Business risk refers to the company's ability to generate sufficient revenue to cover its operational expenses. To evaluate business risk we would look into:
- Country risk
- Industry dynamics
- Company position
- Profitability/peer group analysis
If the company’s operations are mainly located in one country the sovereign will normally be the ceiling rating.
Industry Dynamics:
- Competition
- Substitution risk—Porter’s threat of substitutes definition is the availability of a product that the consumer can purchase instead of the industry’s product. A substitute product is a product from another industry that offers similar benefits to the consumer as the product produced by the firms within the industry. According to Porter’s 5 Forces, the threat of substitutes shapes the competitive structure of an industry.
- Technological change – especially no when the technology is improving with such a great speed and the companies have to keep up to be on top of it
- Regulatory change may affect industry dynamics
- Cyclicality—Cyclical risk is the risk of business cycles or other economic cycles adversely affecting an individual company's profits.

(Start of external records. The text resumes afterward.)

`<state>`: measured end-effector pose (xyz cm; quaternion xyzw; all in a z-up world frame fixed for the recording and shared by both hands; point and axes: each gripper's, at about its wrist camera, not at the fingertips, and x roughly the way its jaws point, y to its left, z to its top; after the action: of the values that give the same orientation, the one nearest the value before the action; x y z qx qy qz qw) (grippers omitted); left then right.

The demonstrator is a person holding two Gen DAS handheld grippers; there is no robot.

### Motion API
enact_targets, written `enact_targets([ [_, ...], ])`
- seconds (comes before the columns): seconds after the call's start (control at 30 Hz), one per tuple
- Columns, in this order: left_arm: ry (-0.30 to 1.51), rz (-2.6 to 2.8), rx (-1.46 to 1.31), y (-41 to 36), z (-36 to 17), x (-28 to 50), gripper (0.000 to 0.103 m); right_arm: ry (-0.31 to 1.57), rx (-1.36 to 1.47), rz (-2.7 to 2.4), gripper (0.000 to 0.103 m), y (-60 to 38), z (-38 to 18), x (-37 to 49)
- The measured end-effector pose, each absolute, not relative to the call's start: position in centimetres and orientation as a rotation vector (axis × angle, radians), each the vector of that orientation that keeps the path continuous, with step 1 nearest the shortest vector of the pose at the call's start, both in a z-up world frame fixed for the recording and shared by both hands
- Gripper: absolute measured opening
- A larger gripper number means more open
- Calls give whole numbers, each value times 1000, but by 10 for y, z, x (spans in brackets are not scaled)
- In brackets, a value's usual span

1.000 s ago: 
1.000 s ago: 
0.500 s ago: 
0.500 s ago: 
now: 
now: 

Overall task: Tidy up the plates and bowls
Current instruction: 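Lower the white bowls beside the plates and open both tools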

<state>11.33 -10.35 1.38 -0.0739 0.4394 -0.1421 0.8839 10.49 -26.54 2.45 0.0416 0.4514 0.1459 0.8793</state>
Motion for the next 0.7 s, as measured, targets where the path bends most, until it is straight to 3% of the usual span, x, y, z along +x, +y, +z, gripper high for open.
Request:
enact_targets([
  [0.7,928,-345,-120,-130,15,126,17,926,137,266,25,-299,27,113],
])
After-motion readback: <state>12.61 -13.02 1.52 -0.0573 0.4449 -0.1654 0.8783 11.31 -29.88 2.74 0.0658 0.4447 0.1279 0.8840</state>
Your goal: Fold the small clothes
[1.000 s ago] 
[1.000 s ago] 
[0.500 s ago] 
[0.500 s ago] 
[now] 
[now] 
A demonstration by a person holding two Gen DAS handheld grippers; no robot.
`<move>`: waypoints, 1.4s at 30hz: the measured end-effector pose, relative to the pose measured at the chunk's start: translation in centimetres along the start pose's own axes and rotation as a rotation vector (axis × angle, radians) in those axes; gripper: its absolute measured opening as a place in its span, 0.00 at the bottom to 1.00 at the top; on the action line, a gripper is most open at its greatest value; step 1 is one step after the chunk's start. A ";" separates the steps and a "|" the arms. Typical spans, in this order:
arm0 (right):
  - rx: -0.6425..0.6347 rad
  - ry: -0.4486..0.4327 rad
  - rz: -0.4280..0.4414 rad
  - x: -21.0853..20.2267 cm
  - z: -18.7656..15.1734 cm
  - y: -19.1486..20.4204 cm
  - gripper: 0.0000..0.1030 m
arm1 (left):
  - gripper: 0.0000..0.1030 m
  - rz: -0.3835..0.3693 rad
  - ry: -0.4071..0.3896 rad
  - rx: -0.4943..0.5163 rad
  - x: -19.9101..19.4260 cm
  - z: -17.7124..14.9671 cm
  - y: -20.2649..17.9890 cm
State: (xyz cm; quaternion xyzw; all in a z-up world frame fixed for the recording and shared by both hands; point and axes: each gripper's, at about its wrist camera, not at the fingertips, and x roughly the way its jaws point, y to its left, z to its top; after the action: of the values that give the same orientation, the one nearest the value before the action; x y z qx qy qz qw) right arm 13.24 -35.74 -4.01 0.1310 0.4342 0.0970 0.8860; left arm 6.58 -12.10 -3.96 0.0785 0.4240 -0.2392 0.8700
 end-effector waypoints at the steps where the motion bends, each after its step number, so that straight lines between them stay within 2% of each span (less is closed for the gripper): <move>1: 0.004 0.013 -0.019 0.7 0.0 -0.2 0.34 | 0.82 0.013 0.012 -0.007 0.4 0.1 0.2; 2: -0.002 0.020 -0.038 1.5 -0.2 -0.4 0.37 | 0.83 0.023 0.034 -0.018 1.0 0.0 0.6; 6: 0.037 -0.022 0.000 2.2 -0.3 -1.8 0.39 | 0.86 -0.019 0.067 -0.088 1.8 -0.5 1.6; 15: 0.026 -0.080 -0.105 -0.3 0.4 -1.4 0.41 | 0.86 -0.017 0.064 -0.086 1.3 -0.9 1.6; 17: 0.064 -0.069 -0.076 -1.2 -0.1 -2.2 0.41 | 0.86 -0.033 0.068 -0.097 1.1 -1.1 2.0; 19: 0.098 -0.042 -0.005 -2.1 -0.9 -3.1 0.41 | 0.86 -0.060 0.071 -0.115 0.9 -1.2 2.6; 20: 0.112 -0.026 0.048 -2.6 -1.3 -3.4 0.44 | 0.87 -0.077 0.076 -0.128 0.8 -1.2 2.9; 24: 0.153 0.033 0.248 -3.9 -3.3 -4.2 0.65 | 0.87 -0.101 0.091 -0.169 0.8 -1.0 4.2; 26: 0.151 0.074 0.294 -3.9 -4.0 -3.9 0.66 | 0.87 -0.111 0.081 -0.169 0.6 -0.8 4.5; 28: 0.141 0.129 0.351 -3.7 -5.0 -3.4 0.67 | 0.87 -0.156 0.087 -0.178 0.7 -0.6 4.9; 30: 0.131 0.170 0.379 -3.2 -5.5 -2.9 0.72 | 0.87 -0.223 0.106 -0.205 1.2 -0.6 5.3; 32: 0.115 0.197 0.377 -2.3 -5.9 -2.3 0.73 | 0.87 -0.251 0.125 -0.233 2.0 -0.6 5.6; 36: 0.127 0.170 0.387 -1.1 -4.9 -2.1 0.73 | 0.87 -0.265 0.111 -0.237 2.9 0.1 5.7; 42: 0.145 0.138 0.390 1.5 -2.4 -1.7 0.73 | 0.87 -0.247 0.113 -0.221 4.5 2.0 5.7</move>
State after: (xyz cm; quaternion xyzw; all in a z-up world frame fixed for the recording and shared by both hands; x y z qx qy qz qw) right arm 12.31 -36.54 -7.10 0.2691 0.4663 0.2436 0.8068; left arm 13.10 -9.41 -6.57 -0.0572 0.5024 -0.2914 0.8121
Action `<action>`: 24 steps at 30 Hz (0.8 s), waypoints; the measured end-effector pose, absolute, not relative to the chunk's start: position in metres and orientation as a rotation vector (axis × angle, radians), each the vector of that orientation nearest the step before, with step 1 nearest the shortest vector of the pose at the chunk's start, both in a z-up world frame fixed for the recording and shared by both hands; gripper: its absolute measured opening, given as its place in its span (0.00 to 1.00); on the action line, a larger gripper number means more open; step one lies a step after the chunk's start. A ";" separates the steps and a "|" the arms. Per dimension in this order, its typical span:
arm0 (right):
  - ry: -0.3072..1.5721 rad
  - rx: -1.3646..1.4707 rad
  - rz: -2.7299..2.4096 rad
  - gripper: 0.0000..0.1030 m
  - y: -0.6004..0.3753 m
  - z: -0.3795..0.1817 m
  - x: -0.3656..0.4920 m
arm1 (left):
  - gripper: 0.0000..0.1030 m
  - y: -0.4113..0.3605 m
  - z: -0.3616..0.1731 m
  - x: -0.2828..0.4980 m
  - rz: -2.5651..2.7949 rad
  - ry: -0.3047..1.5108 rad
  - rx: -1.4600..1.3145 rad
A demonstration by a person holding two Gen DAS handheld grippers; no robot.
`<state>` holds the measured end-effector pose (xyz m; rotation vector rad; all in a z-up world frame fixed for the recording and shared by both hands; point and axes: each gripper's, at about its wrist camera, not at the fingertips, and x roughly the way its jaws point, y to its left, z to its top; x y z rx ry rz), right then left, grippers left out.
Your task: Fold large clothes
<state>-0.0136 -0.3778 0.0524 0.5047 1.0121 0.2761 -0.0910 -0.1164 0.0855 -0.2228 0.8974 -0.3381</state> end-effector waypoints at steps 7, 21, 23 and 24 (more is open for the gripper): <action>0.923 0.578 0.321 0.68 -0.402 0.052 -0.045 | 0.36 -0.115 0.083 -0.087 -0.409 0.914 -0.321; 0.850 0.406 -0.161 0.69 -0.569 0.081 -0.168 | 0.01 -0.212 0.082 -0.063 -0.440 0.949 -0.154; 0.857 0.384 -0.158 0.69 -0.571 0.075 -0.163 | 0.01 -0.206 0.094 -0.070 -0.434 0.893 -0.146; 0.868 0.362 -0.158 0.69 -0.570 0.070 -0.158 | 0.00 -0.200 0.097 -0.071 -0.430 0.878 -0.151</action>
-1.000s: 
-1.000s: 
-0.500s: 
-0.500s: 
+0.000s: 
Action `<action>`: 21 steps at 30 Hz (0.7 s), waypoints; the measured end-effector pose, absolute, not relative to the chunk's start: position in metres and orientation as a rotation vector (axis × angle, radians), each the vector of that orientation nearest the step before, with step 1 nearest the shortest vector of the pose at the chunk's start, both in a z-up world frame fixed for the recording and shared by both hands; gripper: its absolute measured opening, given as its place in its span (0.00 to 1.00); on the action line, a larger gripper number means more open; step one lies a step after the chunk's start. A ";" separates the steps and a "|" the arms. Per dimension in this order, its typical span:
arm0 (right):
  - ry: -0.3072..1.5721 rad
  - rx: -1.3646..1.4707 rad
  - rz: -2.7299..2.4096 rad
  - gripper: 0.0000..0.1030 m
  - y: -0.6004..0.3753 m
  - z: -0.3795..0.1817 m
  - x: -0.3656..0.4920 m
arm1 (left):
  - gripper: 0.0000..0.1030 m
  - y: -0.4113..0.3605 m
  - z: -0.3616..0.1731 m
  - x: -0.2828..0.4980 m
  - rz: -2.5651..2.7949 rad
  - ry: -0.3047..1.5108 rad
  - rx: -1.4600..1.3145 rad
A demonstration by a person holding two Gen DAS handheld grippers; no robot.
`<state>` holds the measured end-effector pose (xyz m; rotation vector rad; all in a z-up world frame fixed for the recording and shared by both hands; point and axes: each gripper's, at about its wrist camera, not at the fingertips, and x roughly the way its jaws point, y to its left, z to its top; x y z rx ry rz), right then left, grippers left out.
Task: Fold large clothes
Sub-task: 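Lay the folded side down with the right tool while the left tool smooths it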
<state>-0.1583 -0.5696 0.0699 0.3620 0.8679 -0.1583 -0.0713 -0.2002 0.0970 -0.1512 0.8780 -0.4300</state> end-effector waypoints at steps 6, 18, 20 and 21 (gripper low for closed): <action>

- Barriers to entry—factors that can prevent newcomers into a market or industry sector, and so limit competition. These can include high start-up costs, regulatory hurdles, or other obstacles that prevent new competitors from easily entering a business sector.
Company Position:
- Diversity of products is important, so clients have different options
- The price setter reflects a company’s position as a luxury, premium, or mass-market brand. And also shows how competitive the prices are.
- Product quality is also very important
- Execution – how effective is the execution strategy of the company. It’s easy to come up with great ideas, the right implementation is the key
- Management quality reflects the company position as it’s a part of the brand and execution strategy for the company.
- The market share shows how penetrated the company is within its industry.
The combination of all factors mentioned above gives us a good idea of where the company stands in terms of business risk, and as a result – in terms of credit rating for the company.